# Getting a credit card with no U.S credit history



## yankbrit (Oct 10, 2010)

I recently went to my local Bank of America to discuss with them about getting a credit card. I was shocked to learn that I could not transfer my UK credit history to the U.S and they told me I would have to start from scratch with a charge card (secured card) for 11 months to build credit. Is this completely true? 

Has anyone experienced this or had another experience whereby they could get a credit card?

I pay all my bills online and a friend told me to start paying by check in order to get better credit. Is this true?

Can anyone advise me on the best way forward? I really want to start building credit as I've been here for two years without a credit card and I'd like to one day be able to make larger purchases such as a house, car etc.


----------



## Paul762 (Jul 2, 2008)

Hi,

Same senario for me and the same bank, last month I had to give them money so I could get a credit card and borrow off myself for up to and possibly 12 months. After the 12 months they said it would be reviewed and as long as I had made all payments etc I would be considered for one of there cards and my deposit returned.

When I first applied and sent them a cheque after 4 weeks they said I couldnt have a card. The reason for this was although the bank I deal with had all my details the part of there head office who gives out the cards didnt so they sent the cheque back and said I had been refused! After a trip to the bank and the manager calling the credit card department I was told it was being looked at.

2 weeks later I got a letter from the credit card department asking me where the deposit was to open the account. I have since sent the deposit got my card and I am borrowing off myself.

Part of the conditions are you have to use the card at least once a month and pay back as soon as the bill arives.

I also have a MBNA card from when I lived in the UK, I found out when I was in the bank this is owned/part owned by Bank of America, but this didnt help my case at all.

I tried different angles to get a card but this was the only way.

Good luck.

Paul


----------



## Bevdeforges (Nov 16, 2007)

yankbrit said:


> I recently went to my local Bank of America to discuss with them about getting a credit card. I was shocked to learn that I could not transfer my UK credit history to the U.S and they told me I would have to start from scratch with a charge card (secured card) for 11 months to build credit. Is this completely true?

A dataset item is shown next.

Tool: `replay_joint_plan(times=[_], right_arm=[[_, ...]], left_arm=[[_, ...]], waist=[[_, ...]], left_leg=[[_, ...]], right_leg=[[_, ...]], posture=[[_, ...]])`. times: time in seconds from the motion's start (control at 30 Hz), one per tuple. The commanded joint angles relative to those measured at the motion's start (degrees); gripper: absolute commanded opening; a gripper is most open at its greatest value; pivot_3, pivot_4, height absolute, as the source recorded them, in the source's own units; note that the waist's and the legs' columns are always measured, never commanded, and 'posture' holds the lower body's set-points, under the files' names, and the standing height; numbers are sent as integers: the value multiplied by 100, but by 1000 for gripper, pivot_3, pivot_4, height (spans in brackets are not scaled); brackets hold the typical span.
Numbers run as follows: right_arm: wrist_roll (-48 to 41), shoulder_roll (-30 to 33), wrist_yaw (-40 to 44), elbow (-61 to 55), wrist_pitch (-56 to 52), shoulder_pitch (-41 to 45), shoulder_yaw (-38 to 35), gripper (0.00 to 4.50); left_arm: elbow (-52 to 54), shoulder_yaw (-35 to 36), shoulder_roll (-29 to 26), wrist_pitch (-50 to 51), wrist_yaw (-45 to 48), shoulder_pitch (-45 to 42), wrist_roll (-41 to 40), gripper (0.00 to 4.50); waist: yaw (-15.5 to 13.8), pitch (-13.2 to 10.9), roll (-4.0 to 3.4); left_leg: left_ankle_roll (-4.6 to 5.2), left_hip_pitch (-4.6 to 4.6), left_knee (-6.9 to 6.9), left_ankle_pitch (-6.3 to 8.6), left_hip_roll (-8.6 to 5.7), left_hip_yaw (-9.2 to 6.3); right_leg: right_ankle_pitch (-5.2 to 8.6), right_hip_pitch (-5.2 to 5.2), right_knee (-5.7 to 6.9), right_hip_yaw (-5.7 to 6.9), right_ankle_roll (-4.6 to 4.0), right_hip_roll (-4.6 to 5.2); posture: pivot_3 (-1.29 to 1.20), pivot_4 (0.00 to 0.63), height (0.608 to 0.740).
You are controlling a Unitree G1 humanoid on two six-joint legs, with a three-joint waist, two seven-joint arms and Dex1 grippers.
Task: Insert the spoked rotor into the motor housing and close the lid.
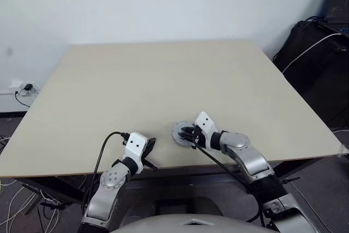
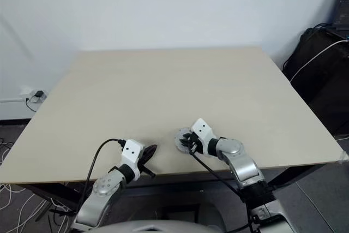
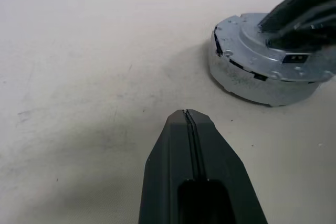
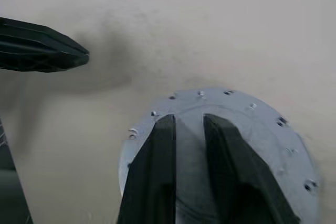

It's obviously true for your local branch of B of A, but it's probably similar at most other branches. You could always try another bank - preferably a somewhat smaller bank, local to the area. It sometimes helps if you arrange to have your paycheck direct deposited to your account in the bank. 

You could also get a genuine charge card at the local department store (Macy's or someplace similar). Those must be paid at the end of the month - no rolling over the balance - but make a few small purchases and pay them off on time and that will start your credit record up. (Wait for one of those sales periods where they'll open a charge account for you based on your driver's license and give you 5 or 10% off all purchases made that first day!)
Cheers,
Bev


----------



## wobbli (Oct 10, 2010)

I moved to the States in 1999. I banked with HSBC in England and, as there was an HSBC branch in my new town, I banked with them on arrival. This enabled me to get a letter of introduction from HSBC UK to HSBC USA and from day one I have full credit card access with no security and a decent credit limit. Obviously from then it was up to me to pay my bills on time... Also, via HSBC, I was able to immediately get a car loan - had to put down a third which helped a lot, but nevertheless was still able to get one. I was even able to get car insurance with the equivalent discount of a full 5 year no claims bonus because I went via the same company; albeit the US version.

My point is, if you banked in the UK or elsewhere with good credit, you will be able, with the right approach, to get what you need over here. You may need to submit a higher deposit for a loan for example, but you certainly can get what you need. The letter of introduction from my UK bank helped enormously.

Initially you may not get the best rates/cards/loans due to the 'no-credit' history problem, but you should be able to get a decent one with the right introductions and 'making do' with the bigger multi-nationals. You can always change them in the not-to-distant future as I did.

I would recommend getting hold of your bank/credit card issuer in the UK and see if they are willing to write a letter for submission here in the US. If, like me, you had your account with someone that had UK and US presence, then it should not be a problem.

Best of luck


----------



## NORM123 (Jul 10, 2009)

*credit rating*

doesn't make a bit of difference whether you pay bills on line or by check, just pay on time


----------